I know many people who love stream of consciousness. I can take it, in small doses, but I much prefer a more coherent narrative. I like how she focuses on the particular, while conveying something universal. Definitely a talented lady.

She also builds the setting well through the characters' perceptions. Not a favorite, but still an impressive novel.

RATING: ****-

Interesting Facts:

Woolf viewed this as her best novel.

The house in the novel is based on Woolf's childhood home.

UP NEXT: Remembrance of Things Past by Marcel Proust, which should make every book we've read so far on this List look like garbage.

Saturday, February 5, 2022

315. Tarka the Otter

Tarka the Otter
Henry Williamson
1927
Around 280 pages










Look at that fluffy monster. I read otters rape baby seals and are known necrophiliacs. I don't know about you, but it sure makes me wonder why Hermione Granger's patronus was an otter. But I guess this was written in a simpler time, when otters were just those cute animals you shoot on sight. 

So we get to hear about the life of Tarka the Otter, which among other things involves mating, eating, and hiding from hunters. Yeah, I'm not a huge fan of your animal stories (The Call of the Wild, Watership Down, etc.). And Williamson doesn't really make an attempt to anthropomorphize Tarka, and it's kind of boring just reading a record of Tarka's movements, when there's no emotional depth to it.

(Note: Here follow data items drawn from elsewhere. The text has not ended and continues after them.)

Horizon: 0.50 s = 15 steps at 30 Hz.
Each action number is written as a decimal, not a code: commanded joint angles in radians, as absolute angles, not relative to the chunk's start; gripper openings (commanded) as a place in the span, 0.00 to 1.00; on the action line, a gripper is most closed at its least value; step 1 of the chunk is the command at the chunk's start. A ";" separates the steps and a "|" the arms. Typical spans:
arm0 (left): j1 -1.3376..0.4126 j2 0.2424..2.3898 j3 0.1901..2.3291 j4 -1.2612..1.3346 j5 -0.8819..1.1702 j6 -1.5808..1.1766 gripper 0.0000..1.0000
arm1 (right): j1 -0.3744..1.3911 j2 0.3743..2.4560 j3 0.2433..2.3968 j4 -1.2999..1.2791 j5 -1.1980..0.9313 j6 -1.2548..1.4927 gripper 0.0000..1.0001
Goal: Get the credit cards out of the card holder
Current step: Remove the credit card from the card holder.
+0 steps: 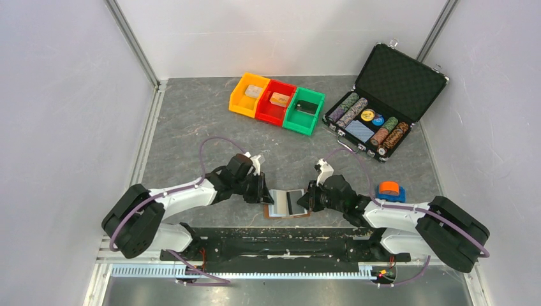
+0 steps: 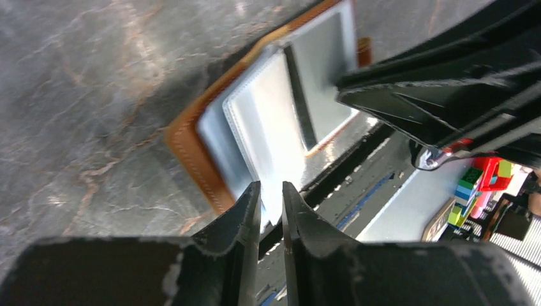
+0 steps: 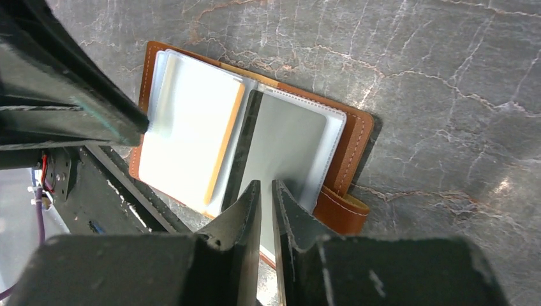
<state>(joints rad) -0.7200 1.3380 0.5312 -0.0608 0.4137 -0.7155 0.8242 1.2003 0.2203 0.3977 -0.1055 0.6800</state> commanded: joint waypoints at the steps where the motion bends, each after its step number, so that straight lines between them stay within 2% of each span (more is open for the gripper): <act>1: -0.774 1.294 0.610 -0.085 0.356 -0.722 0.26 | 0.822 1.188 0.200 0.393 -0.052 0.659 0.13; 9: -0.856 1.381 0.662 -0.011 0.325 -0.767 0.31 | 0.822 1.158 0.165 0.421 -0.051 0.676 0.12; 15: -0.895 1.346 0.683 -0.074 0.194 -0.763 0.32 | 0.822 1.159 0.169 0.425 -0.058 0.673 0.12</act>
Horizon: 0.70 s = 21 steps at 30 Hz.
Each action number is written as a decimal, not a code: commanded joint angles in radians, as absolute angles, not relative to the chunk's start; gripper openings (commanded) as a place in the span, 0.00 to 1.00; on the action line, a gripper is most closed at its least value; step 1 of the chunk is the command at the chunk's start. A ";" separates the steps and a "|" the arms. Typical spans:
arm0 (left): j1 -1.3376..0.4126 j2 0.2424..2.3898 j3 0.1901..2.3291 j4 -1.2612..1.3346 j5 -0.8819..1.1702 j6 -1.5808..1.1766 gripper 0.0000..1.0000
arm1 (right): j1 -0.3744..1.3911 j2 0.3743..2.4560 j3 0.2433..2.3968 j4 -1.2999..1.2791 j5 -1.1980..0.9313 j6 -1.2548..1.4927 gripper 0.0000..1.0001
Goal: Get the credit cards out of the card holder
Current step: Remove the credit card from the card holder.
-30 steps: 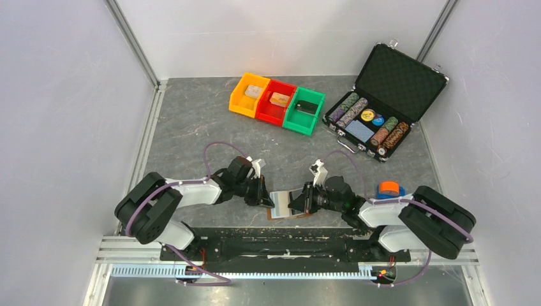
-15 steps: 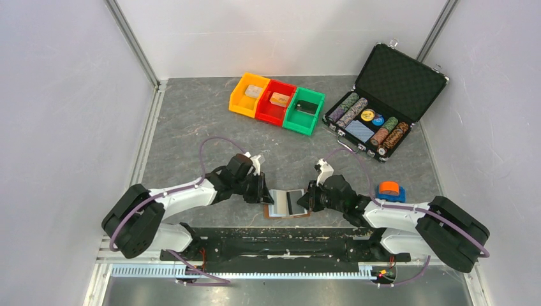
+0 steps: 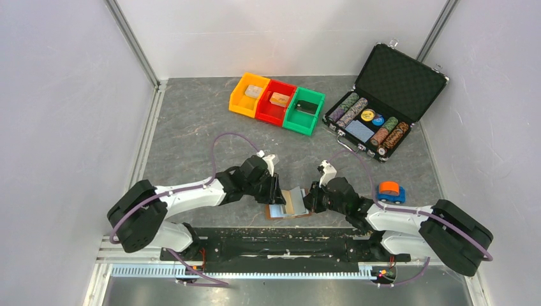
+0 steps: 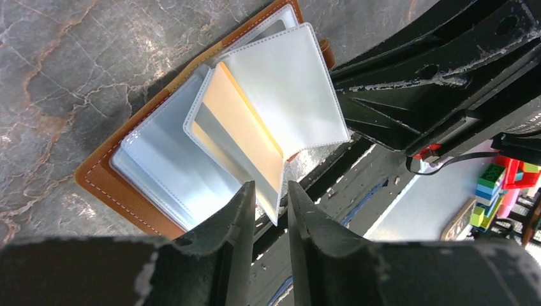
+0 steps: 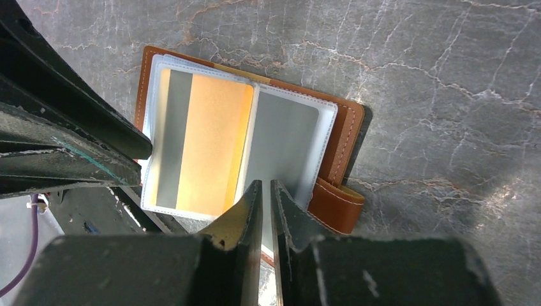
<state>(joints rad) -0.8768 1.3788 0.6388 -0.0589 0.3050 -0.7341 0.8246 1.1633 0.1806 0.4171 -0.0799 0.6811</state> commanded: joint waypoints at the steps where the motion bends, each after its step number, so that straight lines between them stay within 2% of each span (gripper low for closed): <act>1: -0.897 1.328 0.684 -0.091 0.170 -0.761 0.32 | 0.822 1.160 0.170 0.425 -0.057 0.671 0.11; 11: -0.897 1.236 0.720 -0.203 0.054 -0.737 0.37 | 0.861 1.130 0.215 0.426 -0.065 0.675 0.11; 21: -0.894 1.175 0.722 -0.212 0.070 -0.762 0.40 | 0.966 1.241 0.312 0.435 -0.033 0.688 0.10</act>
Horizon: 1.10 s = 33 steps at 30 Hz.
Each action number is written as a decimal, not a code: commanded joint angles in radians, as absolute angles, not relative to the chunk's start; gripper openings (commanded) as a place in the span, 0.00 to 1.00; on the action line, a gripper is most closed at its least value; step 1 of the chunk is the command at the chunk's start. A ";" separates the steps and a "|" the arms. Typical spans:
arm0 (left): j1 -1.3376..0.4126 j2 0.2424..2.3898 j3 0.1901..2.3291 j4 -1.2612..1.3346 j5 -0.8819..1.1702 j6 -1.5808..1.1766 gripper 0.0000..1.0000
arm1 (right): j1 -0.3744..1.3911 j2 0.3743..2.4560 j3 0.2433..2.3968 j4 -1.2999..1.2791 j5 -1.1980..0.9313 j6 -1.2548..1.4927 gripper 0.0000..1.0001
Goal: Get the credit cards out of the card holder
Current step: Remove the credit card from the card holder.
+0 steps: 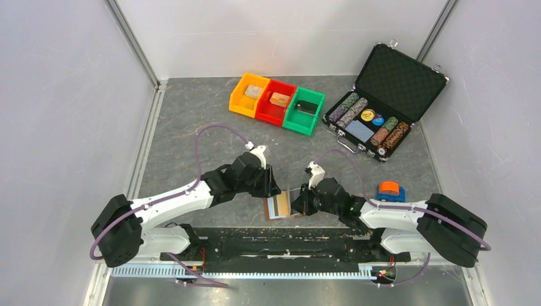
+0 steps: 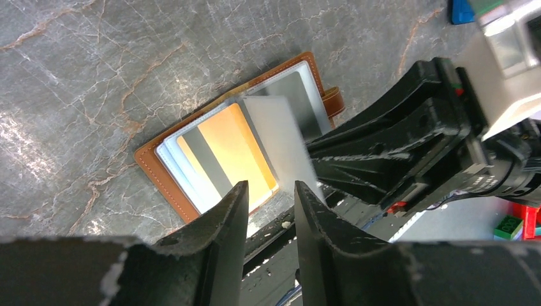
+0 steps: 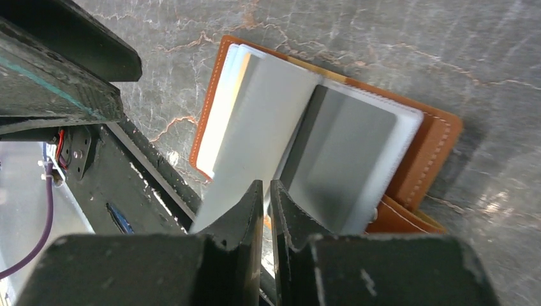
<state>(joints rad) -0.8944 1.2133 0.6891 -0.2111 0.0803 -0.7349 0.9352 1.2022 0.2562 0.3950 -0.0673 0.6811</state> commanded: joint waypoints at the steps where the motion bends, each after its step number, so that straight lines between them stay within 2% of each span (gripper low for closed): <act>1: -0.894 1.172 0.720 -0.210 0.074 -0.765 0.39 | 0.975 1.255 0.320 0.437 -0.029 0.689 0.10; 7: -0.893 1.155 0.686 -0.161 0.106 -0.795 0.39 | 0.997 1.291 0.340 0.435 -0.016 0.692 0.10; 11: -0.893 1.160 0.652 -0.072 0.152 -0.828 0.37 | 0.997 1.220 0.338 0.377 0.042 0.675 0.10; 19: -0.894 1.282 0.623 0.077 0.220 -0.876 0.33 | 0.992 1.120 0.351 0.262 0.139 0.634 0.10; 33: -0.894 1.435 0.534 0.259 0.218 -0.923 0.32 | 0.956 1.119 0.300 0.256 0.200 0.618 0.09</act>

I suppose it is well-intentioned, demonstrating the cruelty of hunters. Hey, you don't have to tell me, I've been baiting hunters on dating apps since Tinder became a thing.

RATING: **---

Interesting Facts:

Williamson claims he was inspired to write this novel after saving an otter cub. Sure you did, Professor Lockhart.

Williamson supported Oswald Mosley, the leader of the British Union of Fascists. Man, so many authors on this List are serious d-bags.

UP NEXT: To The Lighthouse by Virginia Woolf. She strikes again!

Tuesday, February 1, 2022

314. Amerika

Amerika
Franz Kafka
1927
Around 340 pages












We come to the last Kafka on the List, so he can stop squirming in the afterlife because people are paying attention to him (sorry Franz). 

Karl Roßmann emigrated from Europe to escape the scandal of having a child with a housemaid. Or, as Kafka puts it, "being seduced by a housemaid." Anyway, he wanders around New York City, gets a job as a lift-boy, and gets stuck in a fat woman's apartment. 

Once again, we are only treated to fragments, so it's hard to judge it as you would a complete work. It's weird, he's weird, but I really like the dark themes he explores in his writings. And his version of Amerika is actually less strange than the real thing.

RATING: ****-

Interesting Facts:

Kafka's working title was The Man Who Disappeared.

UP NEXT: Tarka the Otter by Henry Williamson.